Some banks had to work to get above the initial 65% level. The core funding ratio also won the Reserve Bank international praise, with a similar net stable funding ratio subsequently included in global Basel banking standards. Winding this back so far won't have been a decision the Reserve Bank took lightly.
The banks' core funding ratios certainly started this crisis from a strong position. As of December 31 the big five banks' ranged from Westpac's 83.1% to Kiwibank 90.1% with smaller banks even higher.
With many countries now in a fight to minimise the human cost of COVID-19, the economic and financial side effects are going to be massive. New Zealanders head into isolation in their own homes for a minimum of four weeks from tonight with much of the economy also shutting down. Against this backdrop the authorities are doing everything and anything to try and keep the wheels of the economy greased. Hence they're desperate to assist our debt peddlers to keep peddling debt during these traumatic times.
There will be a spike in banks' bad debts as recession bites and unemployment rises, potentially higher than the 10.7% modern era peak from 1992. By helping borrowers the government and Reserve Bank efforts to cushion the downturn will reduce the negative impact on the banks. In this environment close scrutiny will be on bank dividends and profits with all key players in the NZ Inc waka needing to paddle in the same direction.
Interestingly there has been no specific intervention on behalf of savers so far. The Government last year committed to establishing a deposit insurance scheme that will insure deposits up to a limit of $50,000 per individual, per institution. This is taking place via the ongoing review of the Reserve Bank Act. Robertson last week said there are no plans to hurry this along.
Announcing the move to lock-down on Monday Prime Minister Jacinda Ardern spoke in brutal terms.
"New medical modelling considered by the Cabinet today suggests that without the measures I have just announced up to tens of thousands of New Zealanders could die from COVID-19...The worst case scenario is simply intolerable. It would represent the greatest loss of New Zealanders’ lives in our country’s history. I will not take that chance," Ardern said.
With the stakes this high we are entering territory few New Zealanders alive today have experienced before. We are effectively on a war footing.
What the banking industry will look like once COVID-19 is on the run, whenever that may be, is anyone's guess. My guess is what has been regarded as normal in recent years probably won't be normal by then.
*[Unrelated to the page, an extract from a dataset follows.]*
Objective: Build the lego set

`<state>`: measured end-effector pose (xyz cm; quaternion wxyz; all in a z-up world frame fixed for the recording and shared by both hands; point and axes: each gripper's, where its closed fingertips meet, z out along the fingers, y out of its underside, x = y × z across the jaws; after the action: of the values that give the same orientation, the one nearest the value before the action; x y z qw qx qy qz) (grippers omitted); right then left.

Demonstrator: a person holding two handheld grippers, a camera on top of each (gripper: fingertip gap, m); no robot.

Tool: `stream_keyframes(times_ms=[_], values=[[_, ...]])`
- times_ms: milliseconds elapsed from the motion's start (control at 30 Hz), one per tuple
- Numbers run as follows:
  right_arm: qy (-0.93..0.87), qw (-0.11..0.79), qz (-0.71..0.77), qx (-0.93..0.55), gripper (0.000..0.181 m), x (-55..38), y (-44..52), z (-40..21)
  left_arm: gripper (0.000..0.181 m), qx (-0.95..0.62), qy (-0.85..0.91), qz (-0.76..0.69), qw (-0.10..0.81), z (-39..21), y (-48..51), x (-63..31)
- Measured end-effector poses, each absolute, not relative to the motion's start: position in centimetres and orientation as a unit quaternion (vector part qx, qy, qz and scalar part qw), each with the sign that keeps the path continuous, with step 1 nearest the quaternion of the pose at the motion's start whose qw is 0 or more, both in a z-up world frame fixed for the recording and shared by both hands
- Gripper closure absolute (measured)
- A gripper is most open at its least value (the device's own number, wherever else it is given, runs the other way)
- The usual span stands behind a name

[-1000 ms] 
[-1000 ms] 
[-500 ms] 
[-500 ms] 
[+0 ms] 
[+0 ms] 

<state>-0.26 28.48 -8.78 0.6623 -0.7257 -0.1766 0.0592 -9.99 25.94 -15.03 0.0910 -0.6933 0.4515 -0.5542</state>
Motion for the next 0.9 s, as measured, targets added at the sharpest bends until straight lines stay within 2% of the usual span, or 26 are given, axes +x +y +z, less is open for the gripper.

Perhaps the taxpayer will even be a shareholder in the major banks.
Personal, business and government debt levels are set to rise. In some cases sharply from already high bases. We can expect more action from authorities, perhaps including a loosening of bankruptcy rules. And maybe down the line we could be seriously considering some form of debt jubilee, or debt cancellation. But that's a subject for another article.